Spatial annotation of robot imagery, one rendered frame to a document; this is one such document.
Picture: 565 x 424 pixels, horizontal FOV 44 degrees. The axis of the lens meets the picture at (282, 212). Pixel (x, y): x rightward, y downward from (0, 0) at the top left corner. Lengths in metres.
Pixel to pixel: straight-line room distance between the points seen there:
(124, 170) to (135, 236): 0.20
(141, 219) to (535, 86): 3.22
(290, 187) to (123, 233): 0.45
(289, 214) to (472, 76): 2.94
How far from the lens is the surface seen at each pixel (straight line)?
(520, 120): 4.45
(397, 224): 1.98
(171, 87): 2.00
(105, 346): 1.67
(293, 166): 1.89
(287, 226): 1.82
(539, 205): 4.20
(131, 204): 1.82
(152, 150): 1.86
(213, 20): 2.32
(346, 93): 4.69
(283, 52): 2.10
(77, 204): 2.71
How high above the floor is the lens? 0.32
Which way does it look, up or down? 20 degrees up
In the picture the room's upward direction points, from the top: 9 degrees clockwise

————————

WHAT YOU ARE ASKED TO DO
Reproduce exactly, please, only the lines from the start of the data above to the line that contains "(141, 219) to (535, 86): 3.22", with both ends kept.

COMPLETED EXERCISE
Spatial annotation of robot imagery, one rendered frame to a document; this is one such document.
Picture: 565 x 424 pixels, horizontal FOV 44 degrees. The axis of the lens meets the picture at (282, 212). Pixel (x, y): x rightward, y downward from (0, 0) at the top left corner. Lengths in metres.
Pixel to pixel: straight-line room distance between the points seen there:
(124, 170) to (135, 236): 0.20
(141, 219) to (535, 86): 3.22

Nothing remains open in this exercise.